> [What to do]
Copy the lines exactly. Begin at the first line of the data and stop after the line with "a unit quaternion".

──────

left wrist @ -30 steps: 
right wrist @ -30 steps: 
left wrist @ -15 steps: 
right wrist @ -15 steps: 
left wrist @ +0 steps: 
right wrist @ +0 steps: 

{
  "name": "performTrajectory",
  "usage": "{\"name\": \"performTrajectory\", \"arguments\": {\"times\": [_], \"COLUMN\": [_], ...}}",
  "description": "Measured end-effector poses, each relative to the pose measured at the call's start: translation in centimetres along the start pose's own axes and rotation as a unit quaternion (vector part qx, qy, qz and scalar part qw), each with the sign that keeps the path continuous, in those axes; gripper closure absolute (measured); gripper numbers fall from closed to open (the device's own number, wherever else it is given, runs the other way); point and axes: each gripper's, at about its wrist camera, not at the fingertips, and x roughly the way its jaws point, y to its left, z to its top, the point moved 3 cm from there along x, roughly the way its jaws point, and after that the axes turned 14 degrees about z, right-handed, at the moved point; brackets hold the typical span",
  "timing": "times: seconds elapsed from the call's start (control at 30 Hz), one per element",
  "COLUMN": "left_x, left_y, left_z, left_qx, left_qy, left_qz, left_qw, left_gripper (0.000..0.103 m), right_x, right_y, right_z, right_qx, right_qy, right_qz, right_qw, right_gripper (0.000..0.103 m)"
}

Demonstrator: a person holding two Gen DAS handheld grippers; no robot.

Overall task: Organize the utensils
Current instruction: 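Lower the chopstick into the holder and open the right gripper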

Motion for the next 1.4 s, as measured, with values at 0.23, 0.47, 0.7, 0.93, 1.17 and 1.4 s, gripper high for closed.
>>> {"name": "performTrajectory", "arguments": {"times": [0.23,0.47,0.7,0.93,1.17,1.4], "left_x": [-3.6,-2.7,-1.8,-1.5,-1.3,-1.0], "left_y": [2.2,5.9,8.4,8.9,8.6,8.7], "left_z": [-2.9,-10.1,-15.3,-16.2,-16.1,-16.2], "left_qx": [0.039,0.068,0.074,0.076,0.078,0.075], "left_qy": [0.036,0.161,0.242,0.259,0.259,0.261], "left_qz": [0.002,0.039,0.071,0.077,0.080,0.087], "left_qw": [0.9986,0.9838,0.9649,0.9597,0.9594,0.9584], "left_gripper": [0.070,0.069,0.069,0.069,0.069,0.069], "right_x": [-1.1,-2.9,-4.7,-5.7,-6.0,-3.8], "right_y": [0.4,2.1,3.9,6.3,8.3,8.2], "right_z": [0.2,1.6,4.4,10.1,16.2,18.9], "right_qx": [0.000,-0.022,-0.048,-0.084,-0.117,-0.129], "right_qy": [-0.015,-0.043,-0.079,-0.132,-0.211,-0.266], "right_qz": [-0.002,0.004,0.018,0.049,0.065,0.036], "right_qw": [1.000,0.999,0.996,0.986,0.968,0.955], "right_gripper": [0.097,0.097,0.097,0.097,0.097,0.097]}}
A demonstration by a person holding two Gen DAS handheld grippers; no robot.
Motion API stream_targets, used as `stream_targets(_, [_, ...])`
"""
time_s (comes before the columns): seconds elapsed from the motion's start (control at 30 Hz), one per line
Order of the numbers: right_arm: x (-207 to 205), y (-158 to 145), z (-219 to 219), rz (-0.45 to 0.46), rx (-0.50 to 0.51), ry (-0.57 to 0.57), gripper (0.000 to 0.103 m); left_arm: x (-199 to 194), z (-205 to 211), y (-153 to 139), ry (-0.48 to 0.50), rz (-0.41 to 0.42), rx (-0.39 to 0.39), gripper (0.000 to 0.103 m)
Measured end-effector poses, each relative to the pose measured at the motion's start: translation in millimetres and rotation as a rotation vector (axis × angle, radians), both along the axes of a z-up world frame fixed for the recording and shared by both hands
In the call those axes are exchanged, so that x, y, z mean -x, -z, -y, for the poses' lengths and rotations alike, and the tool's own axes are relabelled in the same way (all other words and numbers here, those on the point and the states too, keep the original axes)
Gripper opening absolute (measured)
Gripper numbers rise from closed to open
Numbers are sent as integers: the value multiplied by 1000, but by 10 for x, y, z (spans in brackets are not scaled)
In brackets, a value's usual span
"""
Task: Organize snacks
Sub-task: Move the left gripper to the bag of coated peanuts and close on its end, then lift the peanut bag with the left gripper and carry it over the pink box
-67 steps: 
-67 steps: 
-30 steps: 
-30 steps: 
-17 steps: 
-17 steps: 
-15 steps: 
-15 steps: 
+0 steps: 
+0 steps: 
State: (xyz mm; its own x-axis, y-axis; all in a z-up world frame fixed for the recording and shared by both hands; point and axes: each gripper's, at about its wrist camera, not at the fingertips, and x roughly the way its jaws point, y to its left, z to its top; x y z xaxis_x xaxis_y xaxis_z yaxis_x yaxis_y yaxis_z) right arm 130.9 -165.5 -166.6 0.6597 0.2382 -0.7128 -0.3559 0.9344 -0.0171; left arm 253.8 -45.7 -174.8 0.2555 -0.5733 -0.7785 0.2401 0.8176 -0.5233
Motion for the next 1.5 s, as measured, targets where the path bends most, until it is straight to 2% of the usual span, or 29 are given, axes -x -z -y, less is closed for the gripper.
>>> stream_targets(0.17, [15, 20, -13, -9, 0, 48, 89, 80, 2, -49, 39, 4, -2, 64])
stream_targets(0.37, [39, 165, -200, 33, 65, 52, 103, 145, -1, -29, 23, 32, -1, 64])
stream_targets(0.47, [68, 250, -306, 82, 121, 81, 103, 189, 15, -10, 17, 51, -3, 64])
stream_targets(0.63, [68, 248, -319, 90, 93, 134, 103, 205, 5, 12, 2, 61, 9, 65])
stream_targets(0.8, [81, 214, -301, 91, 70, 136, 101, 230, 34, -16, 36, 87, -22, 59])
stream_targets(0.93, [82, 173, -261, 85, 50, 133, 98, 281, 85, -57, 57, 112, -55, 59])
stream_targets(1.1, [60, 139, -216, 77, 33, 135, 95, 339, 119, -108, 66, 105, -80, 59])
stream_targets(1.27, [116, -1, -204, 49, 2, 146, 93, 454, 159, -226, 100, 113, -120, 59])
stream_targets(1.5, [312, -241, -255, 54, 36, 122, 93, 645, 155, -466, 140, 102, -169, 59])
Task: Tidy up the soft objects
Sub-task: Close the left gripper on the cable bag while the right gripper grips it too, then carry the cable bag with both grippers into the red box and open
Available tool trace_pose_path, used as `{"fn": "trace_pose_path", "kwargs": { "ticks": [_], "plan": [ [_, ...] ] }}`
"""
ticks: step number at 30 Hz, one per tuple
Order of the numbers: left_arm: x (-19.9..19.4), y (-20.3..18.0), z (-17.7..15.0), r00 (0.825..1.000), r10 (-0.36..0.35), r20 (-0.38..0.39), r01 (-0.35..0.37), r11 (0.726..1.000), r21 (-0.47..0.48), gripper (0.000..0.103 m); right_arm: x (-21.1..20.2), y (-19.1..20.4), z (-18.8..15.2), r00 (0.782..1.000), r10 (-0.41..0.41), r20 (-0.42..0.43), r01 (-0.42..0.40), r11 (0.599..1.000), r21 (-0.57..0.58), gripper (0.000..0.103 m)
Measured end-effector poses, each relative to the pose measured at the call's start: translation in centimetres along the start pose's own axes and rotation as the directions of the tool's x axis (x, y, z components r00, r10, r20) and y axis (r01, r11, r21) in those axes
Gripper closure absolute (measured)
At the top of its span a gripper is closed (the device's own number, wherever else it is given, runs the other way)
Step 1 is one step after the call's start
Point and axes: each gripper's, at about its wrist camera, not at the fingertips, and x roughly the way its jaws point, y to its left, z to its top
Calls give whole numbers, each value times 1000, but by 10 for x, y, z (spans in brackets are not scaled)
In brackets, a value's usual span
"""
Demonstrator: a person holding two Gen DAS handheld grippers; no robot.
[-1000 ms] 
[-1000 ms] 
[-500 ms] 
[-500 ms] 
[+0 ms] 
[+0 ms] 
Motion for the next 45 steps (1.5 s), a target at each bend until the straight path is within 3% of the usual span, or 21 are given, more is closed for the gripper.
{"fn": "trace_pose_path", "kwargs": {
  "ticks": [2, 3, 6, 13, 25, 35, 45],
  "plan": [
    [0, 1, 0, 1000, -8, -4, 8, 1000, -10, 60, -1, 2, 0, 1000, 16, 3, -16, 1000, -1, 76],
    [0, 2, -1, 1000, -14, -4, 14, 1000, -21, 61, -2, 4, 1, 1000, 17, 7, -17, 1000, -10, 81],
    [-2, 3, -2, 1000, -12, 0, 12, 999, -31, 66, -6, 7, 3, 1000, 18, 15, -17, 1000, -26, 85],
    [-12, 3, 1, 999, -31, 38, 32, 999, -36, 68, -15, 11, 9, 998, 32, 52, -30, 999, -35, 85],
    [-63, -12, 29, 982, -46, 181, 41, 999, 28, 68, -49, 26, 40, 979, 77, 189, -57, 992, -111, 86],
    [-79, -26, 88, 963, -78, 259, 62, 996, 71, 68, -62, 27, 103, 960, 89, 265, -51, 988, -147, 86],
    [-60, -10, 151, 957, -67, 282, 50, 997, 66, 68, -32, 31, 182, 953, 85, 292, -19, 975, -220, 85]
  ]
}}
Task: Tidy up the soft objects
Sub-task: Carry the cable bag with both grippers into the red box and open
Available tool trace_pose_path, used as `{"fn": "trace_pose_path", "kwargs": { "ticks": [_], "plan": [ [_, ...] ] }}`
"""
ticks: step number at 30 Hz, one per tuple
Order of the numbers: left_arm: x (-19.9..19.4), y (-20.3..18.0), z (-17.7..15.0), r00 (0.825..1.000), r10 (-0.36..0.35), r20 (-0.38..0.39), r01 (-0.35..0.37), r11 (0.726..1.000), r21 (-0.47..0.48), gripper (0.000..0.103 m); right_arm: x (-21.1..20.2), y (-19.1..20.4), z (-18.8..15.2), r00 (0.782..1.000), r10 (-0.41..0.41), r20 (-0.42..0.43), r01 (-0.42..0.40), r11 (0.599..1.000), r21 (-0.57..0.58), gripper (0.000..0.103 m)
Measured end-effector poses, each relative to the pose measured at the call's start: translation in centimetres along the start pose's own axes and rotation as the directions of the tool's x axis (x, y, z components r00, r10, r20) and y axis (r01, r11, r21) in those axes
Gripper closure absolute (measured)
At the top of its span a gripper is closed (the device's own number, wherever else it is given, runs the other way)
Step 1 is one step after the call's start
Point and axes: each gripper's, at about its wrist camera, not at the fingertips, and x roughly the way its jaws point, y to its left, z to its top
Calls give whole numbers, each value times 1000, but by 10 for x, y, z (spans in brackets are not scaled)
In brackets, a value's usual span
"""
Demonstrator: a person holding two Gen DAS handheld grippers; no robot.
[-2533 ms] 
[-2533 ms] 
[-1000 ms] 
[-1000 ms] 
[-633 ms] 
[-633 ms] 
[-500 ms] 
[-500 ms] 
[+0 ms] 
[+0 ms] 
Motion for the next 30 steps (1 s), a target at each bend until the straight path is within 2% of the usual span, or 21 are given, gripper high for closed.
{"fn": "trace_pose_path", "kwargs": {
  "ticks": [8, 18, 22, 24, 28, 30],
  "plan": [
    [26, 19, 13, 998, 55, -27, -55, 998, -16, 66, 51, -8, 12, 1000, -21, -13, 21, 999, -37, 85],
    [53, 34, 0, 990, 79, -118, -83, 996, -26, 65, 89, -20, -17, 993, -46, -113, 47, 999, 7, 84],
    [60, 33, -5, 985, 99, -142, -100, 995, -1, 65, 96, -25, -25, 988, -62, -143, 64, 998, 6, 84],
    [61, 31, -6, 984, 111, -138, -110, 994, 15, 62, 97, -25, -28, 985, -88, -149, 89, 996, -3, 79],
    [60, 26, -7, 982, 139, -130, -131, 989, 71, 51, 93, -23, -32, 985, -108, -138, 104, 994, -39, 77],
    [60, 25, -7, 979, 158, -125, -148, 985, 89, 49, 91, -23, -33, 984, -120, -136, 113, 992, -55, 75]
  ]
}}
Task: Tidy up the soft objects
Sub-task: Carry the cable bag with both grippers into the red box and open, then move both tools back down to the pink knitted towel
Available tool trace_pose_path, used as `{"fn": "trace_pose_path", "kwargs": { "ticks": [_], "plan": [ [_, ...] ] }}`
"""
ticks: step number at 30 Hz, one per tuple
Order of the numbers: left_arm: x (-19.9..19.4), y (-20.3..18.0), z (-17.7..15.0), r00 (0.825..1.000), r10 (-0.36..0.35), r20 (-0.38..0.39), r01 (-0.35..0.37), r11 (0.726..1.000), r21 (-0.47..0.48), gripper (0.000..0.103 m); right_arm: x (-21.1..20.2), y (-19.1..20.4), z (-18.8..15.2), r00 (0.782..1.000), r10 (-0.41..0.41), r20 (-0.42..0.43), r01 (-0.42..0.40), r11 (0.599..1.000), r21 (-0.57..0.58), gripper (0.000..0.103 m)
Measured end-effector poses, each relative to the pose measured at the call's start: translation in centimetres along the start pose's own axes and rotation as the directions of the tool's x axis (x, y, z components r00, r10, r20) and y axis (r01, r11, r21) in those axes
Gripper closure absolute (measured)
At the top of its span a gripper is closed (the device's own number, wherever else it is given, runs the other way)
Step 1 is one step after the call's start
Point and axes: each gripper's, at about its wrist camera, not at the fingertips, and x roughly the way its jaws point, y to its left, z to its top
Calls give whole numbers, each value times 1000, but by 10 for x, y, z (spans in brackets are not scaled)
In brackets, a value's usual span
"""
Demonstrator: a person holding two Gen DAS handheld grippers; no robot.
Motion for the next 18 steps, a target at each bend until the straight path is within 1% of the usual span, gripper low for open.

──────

> [Written reply]
left wrist @ -30 steps: 
right wrist @ -30 steps: 
left wrist @ -15 steps: 
right wrist @ -15 steps: 
left wrist @ +0 steps: 
right wrist @ +0 steps: 

{
  "name": "performTrajectory",
  "usage": "{\"name\": \"performTrajectory\", \"arguments\": {\"times\": [_], \"COLUMN\": [_], ...}}",
  "description": "Measured end-effector poses, each relative to the pose measured at the call's start: translation in centimetres along the start pose's own axes and rotation as a unit quaternion (vector part qx, qy, qz and scalar part qw), each with the sign that keeps the path continuous, in those axes; gripper closure absolute (measured); gripper numbers fall from closed to open (the device's own number, wherever else it is given, runs the other way); point and axes: each gripper's, at about its wrist camera, not at the fingertips, and x roughly the way its jaws point, y to its left, z to its top, the point moved 3 cm from there along x, roughly the way its jaws point, and after that the axes turned 14 degrees about z, right-handed, at the moved point; brackets hold the typical span",

The output as shown is complete.